Labour has vowed to change immigration rules it says are breaking up families.

Diane Abbott said a Labour government would end the “heartbreak” of children of migrants being deported once they turn 18 even when their parents have gained the right to stay in the UK.

The shadow home secretary also said the parents of child refugees who come to the UK should be allowed to join them.

The Tories said this risked creating an increased incentive for children from war zones to try coming to the UK.

In a speech to the Policy Institute in London, Ms Abbott said the “right to a family life” and the principle of family reunion would be at the heart of her party’s “humanistic” approach to immigration policy after Brexit.

“We don’t want to see the break-up of families from the EU in the way we currently do for non-EU families.”

She suggested her party’s refusal to “scapegoat” immigrants had contributed to its gains in last year’s election, contrasting Labour’s rhetoric on the issue with that of other left-of-centre parties across Europe.

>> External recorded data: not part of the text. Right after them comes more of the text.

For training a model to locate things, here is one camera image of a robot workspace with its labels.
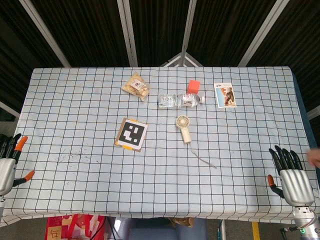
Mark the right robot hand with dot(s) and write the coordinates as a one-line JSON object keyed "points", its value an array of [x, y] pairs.
{"points": [[296, 183]]}

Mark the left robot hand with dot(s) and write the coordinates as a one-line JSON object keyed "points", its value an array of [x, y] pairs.
{"points": [[6, 172]]}

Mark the person bare hand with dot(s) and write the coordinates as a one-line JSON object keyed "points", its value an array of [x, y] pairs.
{"points": [[314, 156]]}

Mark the beige handheld fan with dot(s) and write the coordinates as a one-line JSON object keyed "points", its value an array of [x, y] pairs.
{"points": [[184, 127]]}

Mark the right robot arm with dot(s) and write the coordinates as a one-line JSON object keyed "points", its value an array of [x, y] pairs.
{"points": [[306, 221]]}

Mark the yellow strip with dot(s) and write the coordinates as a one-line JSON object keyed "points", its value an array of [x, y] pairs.
{"points": [[255, 231]]}

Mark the red patterned bag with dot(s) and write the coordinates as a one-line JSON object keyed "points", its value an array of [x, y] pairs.
{"points": [[72, 227]]}

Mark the printed picture card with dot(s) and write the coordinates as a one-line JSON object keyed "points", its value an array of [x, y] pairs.
{"points": [[225, 96]]}

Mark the brown object under table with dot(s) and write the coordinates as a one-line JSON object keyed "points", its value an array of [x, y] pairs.
{"points": [[182, 221]]}

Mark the black white marker board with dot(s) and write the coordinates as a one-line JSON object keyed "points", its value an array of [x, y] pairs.
{"points": [[131, 135]]}

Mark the blue checked tablecloth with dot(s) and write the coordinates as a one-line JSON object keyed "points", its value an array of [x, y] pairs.
{"points": [[160, 180]]}

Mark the orange cube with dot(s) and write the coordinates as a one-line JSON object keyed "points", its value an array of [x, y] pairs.
{"points": [[194, 86]]}

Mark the blue chair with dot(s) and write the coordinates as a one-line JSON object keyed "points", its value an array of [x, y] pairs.
{"points": [[160, 230]]}

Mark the clear plastic water bottle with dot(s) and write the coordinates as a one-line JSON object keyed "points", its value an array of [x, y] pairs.
{"points": [[177, 100]]}

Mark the clear snack bag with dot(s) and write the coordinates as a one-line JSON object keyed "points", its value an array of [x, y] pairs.
{"points": [[135, 86]]}

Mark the black pleated curtain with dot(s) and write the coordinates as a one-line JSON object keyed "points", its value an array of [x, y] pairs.
{"points": [[87, 30]]}

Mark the white metal frame post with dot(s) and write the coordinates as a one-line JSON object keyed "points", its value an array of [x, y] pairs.
{"points": [[265, 32], [189, 30], [127, 32], [45, 33]]}

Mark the white triangular frame bracket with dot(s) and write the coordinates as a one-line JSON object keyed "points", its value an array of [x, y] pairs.
{"points": [[182, 61]]}

She said it was “not fair nor reasonable” to separate children from their parents on immigration grounds or bar the parents and carers of children granted asylum or leave to remain in the UK from joining them.

“This commitment underlines our commitment to human rights. This is the application of Labour values and it is the right thing to do,” she said.

As part of a proposed overhaul of deportation rules, she called for an end to situations where migrants and asylum seekers told they could not settle in the UK were forcibly returned to countries with which they had little connection.

She also pledged to end the indefinite detention of asylum seekers and migrants and review the role of private companies in running holding and removal centres.

‘Artificial targets’

She rejected suggestions Labour continued to support an open-door immigration policy, saying it backed “sensible and humane” controls that recognised that immigration was not always an “unalloyed benefit” and created pressures on public services in parts of the UK.

Labour’s approach, she argued, would not be based on numbers but a system of “fair rules and reasonable management”, which prioritised the economy and jobs and ensured a level-playing field for migrants, wherever they originated from.

She claimed the government’s target of reducing annual net migration to below 100,000 was resulting in much-needed doctors and nurses from outside the EU being turned away and landlords and health professionals effectively being transformed into immigration enforcement officials.

“We won’t have artificial targets or ‘go home’ vans,” she said. “In a global world, we need migration and migrants. They should not be subjected to a hostile environment.”

A Conservative spokesman said the government was committed to giving a home to those “most in need” and that the UK had resettled 23,000 of the most vulnerable refugees from Syria and elsewhere in the Middle East, including 9,000 children, over the past year.

“Labour’s policy would risk breaking up families by creating a dangerous incentive for children to make the perilous journey across the Mediterranean and on to the UK on their own,” he said.